[Dataset items]

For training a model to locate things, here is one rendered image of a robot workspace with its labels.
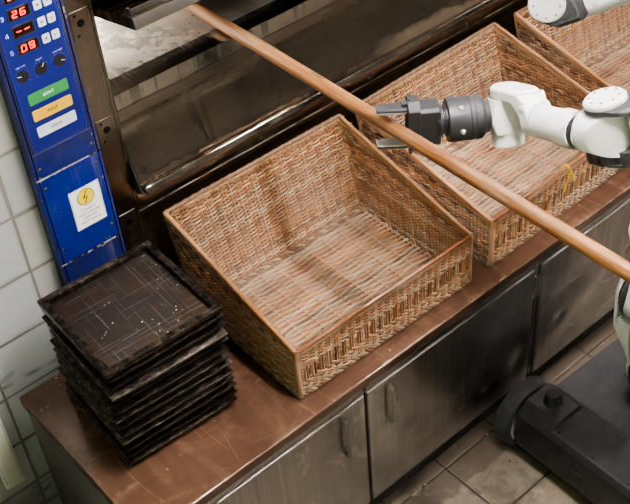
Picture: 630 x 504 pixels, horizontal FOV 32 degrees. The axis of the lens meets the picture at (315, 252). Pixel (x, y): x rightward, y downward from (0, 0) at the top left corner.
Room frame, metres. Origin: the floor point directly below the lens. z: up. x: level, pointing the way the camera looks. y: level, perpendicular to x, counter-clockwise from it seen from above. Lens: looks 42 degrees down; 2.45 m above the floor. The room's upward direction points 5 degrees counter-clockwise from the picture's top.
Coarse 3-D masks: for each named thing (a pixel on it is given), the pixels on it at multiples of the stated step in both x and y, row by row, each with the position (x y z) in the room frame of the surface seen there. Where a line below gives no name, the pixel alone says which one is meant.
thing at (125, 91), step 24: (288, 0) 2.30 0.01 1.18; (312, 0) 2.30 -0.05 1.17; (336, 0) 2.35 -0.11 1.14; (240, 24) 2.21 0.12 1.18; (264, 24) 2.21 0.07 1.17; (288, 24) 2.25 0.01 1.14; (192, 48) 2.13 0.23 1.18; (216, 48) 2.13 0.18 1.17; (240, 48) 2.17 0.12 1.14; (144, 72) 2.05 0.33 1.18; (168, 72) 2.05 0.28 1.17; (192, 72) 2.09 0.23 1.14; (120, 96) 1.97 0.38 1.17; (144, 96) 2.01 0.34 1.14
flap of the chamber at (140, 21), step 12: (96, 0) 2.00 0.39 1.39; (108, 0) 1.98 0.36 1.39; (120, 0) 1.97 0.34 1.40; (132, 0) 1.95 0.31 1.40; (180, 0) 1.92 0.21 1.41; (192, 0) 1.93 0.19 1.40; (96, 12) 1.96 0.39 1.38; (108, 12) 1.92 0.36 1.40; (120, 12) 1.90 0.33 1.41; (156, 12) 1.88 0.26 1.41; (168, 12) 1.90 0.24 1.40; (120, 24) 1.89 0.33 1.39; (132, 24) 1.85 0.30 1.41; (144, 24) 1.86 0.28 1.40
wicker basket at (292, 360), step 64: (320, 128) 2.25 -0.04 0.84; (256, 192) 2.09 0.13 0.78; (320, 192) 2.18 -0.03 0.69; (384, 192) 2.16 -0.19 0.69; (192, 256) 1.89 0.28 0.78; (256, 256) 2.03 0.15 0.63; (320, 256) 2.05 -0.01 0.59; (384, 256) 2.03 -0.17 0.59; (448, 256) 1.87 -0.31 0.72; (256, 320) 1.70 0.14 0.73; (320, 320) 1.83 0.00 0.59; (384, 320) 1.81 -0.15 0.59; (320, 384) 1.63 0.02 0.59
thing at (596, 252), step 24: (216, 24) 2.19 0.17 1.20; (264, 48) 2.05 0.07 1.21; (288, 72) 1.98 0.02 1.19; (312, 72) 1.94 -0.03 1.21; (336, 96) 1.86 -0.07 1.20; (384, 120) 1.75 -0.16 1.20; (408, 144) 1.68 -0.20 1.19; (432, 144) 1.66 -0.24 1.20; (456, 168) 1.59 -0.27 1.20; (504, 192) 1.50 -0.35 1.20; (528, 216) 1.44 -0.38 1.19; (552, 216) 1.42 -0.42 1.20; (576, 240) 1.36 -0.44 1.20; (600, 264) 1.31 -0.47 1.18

:: Your instructions ::
Only the lines of the data holding the string "degrees" are wanted; copy each of them.

:: Exercise solution ::
Picture: 630 x 504 pixels, horizontal FOV 32 degrees. The axis of the lens meets the picture at (315, 252). Pixel (x, y): x rightward, y downward from (0, 0) at the top left corner.
Room frame, metres. Origin: the floor point directly below the lens. z: up. x: level, pointing the way the camera looks. y: level, perpendicular to x, counter-clockwise from it seen from above. Lens: looks 42 degrees down; 2.45 m above the floor. The room's upward direction points 5 degrees counter-clockwise from the picture's top.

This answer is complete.